VALID_CHARACTERS = ["s", "a", "b", "e", "p"]
MAIN_CHARACTERS = ["a", "b"]
START_TOKEN = "s"
END_TOKEN = "e"
PADDING_TOKEN = "p"
VALID_RATIO = 0.5  # Half of the dataset should be valid a*b* strings
VOCAB_SIZE = len(VALID_CHARACTERS)
EMBEDDING_DIM = 6
NUM_HEADS = 2
NUM_LAYERS = 1
HIDDEN_DIM = 1
BATCH_SIZE = 512
EPOCHS = 5
MAX_LENGTH = 200
OOD_MAX_LENGTH = 400

# Transformer model
class TransformerClassifier(nn.Module):
    def __init__(self, vocab_size, embedding_dim, num_heads, hidden_dim, num_layers):
        super(TransformerClassifier, self).__init__()
        self.embedding = nn.Embedding(vocab_size, embedding_dim)
        self.pos_encoder = nn.Parameter(torch.zeros(1, OOD_MAX_LENGTH, embedding_dim))
        encoder_layers = nn.TransformerEncoderLayer(
            embedding_dim, num_heads, hidden_dim
        )
        self.transformer_encoder = nn.TransformerEncoder(encoder_layers, num_layers)
        self.fc = nn.Linear(OOD_MAX_LENGTH * embedding_dim, 1)
        self.sigmoid = nn.Sigmoid()

    def forward(self, x):
        x = self.embedding(x) + self.pos_encoder
        x = self.transformer_encoder(x)
        x = x.view(x.size(0), -1)
        x = self.fc(x)
        return self.sigmoid(x)

model = TransformerClassifier(
    VOCAB_SIZE, EMBEDDING_DIM, NUM_HEADS, HIDDEN_DIM, NUM_LAYERS
)

model.load_state_dict(torch.load('1head_1layer_embed6batch512hidden1_200max400ood_total_transformer_model.pth', map_location=torch.device('cpu')))

class AdversaryNet(nn.Module):
    def __init__(self, x):
        super(AdversaryNet, self).__init__()
        self.logits = x

    def forward(self):
        # sigmoid to sum to 1, batchsize
        probs = torch.sigmoid(self.logits)
        result = torch.zeros(5,len(self.logits)).long()
        log_prob = torch.zeros(5)
        for i in range(5):
            curr_result = torch.bernoulli(probs).long()
            log_prob[i] = torch.sum(torch.log(probs * curr_result + (1 - probs) * (1 - curr_result)))
            result[i,:] = curr_result
        return result, log_prob

def make_fooling_character(X, model, string_length=20):
    """
    Generate a fooling distribution: an invalid string that the model classifies
    as valid.
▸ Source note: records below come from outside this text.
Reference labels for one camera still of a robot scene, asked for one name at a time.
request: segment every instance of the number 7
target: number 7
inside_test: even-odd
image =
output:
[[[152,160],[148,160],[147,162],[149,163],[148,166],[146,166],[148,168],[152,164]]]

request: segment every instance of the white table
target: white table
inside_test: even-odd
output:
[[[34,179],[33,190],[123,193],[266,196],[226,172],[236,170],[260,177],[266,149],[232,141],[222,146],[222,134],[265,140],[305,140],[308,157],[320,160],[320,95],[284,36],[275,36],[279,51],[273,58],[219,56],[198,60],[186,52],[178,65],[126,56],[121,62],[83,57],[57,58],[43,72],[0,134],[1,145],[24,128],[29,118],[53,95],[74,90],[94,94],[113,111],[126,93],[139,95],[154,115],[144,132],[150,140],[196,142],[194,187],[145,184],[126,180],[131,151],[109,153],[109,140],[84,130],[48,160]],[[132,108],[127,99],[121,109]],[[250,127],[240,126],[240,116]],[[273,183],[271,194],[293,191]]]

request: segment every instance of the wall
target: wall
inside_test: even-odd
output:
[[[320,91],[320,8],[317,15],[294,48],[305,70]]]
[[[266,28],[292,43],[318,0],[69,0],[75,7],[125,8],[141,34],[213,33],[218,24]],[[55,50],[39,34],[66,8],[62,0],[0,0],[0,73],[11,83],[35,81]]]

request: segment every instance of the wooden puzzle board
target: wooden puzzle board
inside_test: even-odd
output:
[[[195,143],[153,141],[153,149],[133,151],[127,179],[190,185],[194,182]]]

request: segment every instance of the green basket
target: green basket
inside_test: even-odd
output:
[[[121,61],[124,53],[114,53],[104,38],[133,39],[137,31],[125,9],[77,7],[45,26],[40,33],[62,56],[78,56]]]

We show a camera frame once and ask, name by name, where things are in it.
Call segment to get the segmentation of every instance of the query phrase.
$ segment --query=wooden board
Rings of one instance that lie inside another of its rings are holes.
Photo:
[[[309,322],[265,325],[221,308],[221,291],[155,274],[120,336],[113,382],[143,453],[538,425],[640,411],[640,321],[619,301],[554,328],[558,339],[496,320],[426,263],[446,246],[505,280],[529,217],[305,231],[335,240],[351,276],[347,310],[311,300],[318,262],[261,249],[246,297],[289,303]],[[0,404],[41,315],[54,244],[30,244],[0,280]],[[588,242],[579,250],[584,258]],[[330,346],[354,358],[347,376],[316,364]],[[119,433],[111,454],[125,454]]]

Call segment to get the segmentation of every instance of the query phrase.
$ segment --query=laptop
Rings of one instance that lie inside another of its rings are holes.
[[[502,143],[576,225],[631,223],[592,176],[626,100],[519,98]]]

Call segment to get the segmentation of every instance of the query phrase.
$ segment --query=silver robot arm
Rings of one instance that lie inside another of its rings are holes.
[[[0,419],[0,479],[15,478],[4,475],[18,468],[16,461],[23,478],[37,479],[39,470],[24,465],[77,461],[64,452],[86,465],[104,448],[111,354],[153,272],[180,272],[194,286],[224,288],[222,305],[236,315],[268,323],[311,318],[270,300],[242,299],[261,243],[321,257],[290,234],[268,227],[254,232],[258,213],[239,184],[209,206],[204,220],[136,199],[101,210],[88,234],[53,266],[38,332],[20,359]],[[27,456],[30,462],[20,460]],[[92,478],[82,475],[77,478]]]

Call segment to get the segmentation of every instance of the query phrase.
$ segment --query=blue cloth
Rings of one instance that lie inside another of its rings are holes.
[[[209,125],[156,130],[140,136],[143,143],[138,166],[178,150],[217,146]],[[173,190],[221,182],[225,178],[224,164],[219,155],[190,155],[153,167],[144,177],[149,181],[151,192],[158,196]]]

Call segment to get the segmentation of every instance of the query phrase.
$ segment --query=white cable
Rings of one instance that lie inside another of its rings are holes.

In this case, start with random noise and perform gradient ascent.

    Input: Tensor of shape (string_length) between [0, 1], sample a and b from that
    Model: Pretrained predictor model

    Returns: Fooling distribution
    """

    net = AdversaryNet(X)
    optimizer = optim.Adam([net.logits], lr=0.01)

    num_episodes = 1000
    for episode in range(num_episodes):
        # Generate an episode
        actions, log_prob = net()

        string = torch.zeros(5, OOD_MAX_LENGTH).long()
        string[:,0] = 0
        string[:,1:string_length + 1] = actions + 1
        string[:,string_length + 1] = 3
        string[:,string_length + 2:] = 4

        # Simulate the environment and get rewards
        rewards = model.forward(string)  # Reward based on sampled actions
        # print(rewards)

        # Calculate the policy gradient
        policy_gradient = torch.zeros_like(log_prob)
        for i in range(5):
          policy_gradient[i] = (rewards[i][0]) * log_prob[i]
        policy_gradient = policy_gradient.sum()
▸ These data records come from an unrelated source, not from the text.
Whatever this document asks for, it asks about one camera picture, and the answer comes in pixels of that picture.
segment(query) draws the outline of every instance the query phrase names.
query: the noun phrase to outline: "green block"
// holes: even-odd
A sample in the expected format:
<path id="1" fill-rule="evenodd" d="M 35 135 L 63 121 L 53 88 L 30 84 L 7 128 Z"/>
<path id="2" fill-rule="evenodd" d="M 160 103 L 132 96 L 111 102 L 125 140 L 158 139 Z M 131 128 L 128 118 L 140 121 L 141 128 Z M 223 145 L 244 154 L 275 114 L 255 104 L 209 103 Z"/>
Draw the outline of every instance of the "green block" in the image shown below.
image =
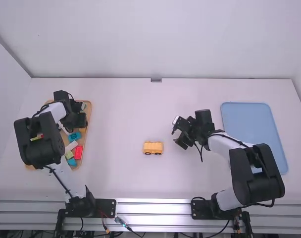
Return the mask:
<path id="1" fill-rule="evenodd" d="M 67 153 L 65 153 L 65 157 L 66 159 L 70 160 L 73 157 L 73 153 L 71 151 L 68 151 Z"/>

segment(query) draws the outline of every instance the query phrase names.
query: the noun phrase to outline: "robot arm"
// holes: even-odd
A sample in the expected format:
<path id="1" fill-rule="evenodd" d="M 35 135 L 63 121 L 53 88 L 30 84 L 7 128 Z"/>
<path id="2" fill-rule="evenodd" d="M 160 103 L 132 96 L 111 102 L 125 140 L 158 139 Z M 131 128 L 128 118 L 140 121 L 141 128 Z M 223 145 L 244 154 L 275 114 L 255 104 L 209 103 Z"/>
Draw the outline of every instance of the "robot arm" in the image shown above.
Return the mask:
<path id="1" fill-rule="evenodd" d="M 252 145 L 215 130 L 210 110 L 196 111 L 196 118 L 177 116 L 173 132 L 181 130 L 175 142 L 184 149 L 197 141 L 206 150 L 220 154 L 230 162 L 232 187 L 211 198 L 213 214 L 284 196 L 285 187 L 270 147 Z M 253 173 L 252 167 L 261 168 Z"/>
<path id="2" fill-rule="evenodd" d="M 81 216 L 89 215 L 95 202 L 87 187 L 72 175 L 64 154 L 65 146 L 57 123 L 64 121 L 68 130 L 87 126 L 86 116 L 71 105 L 76 105 L 64 91 L 54 92 L 55 100 L 45 104 L 31 118 L 23 118 L 14 122 L 16 139 L 20 156 L 26 165 L 36 170 L 48 170 L 66 190 L 67 208 L 80 208 Z M 43 138 L 31 140 L 38 134 Z"/>

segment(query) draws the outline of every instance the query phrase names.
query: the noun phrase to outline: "colored block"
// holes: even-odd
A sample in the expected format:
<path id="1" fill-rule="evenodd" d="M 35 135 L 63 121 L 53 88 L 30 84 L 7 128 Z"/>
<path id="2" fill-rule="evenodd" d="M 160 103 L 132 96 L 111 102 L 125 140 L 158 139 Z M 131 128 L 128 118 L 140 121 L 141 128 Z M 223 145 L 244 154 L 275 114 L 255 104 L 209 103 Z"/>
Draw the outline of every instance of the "colored block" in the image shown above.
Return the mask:
<path id="1" fill-rule="evenodd" d="M 68 152 L 69 150 L 73 150 L 74 148 L 76 148 L 77 145 L 78 142 L 74 140 L 73 142 L 71 142 L 69 145 L 65 147 L 65 151 Z"/>
<path id="2" fill-rule="evenodd" d="M 87 104 L 85 104 L 84 102 L 82 102 L 82 105 L 81 105 L 81 110 L 84 111 L 87 107 Z"/>
<path id="3" fill-rule="evenodd" d="M 69 150 L 69 151 L 67 151 L 66 153 L 65 153 L 65 157 L 66 157 L 66 159 L 71 159 L 72 157 L 73 157 L 73 153 Z"/>
<path id="4" fill-rule="evenodd" d="M 81 138 L 81 133 L 80 132 L 75 132 L 72 133 L 68 136 L 69 142 L 71 143 L 74 140 L 79 140 Z"/>
<path id="5" fill-rule="evenodd" d="M 78 145 L 76 147 L 76 152 L 75 152 L 75 159 L 76 160 L 81 160 L 82 157 L 82 151 L 83 151 L 83 146 L 82 145 Z"/>
<path id="6" fill-rule="evenodd" d="M 31 141 L 39 140 L 39 139 L 41 139 L 41 138 L 43 138 L 43 137 L 44 137 L 43 134 L 39 134 L 39 135 L 37 135 L 36 137 L 31 138 Z"/>
<path id="7" fill-rule="evenodd" d="M 70 160 L 67 160 L 67 163 L 71 166 L 77 166 L 77 161 L 75 158 L 71 158 Z"/>

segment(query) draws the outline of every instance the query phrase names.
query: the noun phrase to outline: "red block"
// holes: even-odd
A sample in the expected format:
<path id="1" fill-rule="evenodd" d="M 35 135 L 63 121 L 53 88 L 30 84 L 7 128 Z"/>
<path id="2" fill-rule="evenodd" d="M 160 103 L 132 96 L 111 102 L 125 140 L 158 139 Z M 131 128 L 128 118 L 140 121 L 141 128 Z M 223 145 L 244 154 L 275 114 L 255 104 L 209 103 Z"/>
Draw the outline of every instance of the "red block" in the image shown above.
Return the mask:
<path id="1" fill-rule="evenodd" d="M 76 146 L 76 152 L 75 152 L 75 156 L 74 156 L 76 160 L 81 160 L 82 150 L 83 150 L 82 145 Z"/>

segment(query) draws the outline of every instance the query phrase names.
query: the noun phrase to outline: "yellow toy car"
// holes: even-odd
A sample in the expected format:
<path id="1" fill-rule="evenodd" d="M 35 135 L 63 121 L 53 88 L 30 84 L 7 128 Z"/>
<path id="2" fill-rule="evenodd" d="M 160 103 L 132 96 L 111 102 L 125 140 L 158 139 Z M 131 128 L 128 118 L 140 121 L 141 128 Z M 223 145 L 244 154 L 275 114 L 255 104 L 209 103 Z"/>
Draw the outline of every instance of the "yellow toy car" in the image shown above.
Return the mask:
<path id="1" fill-rule="evenodd" d="M 161 155 L 164 151 L 164 144 L 162 142 L 146 141 L 143 146 L 143 153 L 146 155 Z"/>
        # Update the policy network
        optimizer.zero_grad()
        policy_gradient.backward()
        optimizer.step()

        # Print progress
        if episode % 100 == 0:
            print(f'Episode {episode}: Policy Gradient = {policy_gradient.item()}')
            print(net.logits)
            print(rewards.mean())

make_fooling_character(torch.zeros(20).requires_grad_(), model)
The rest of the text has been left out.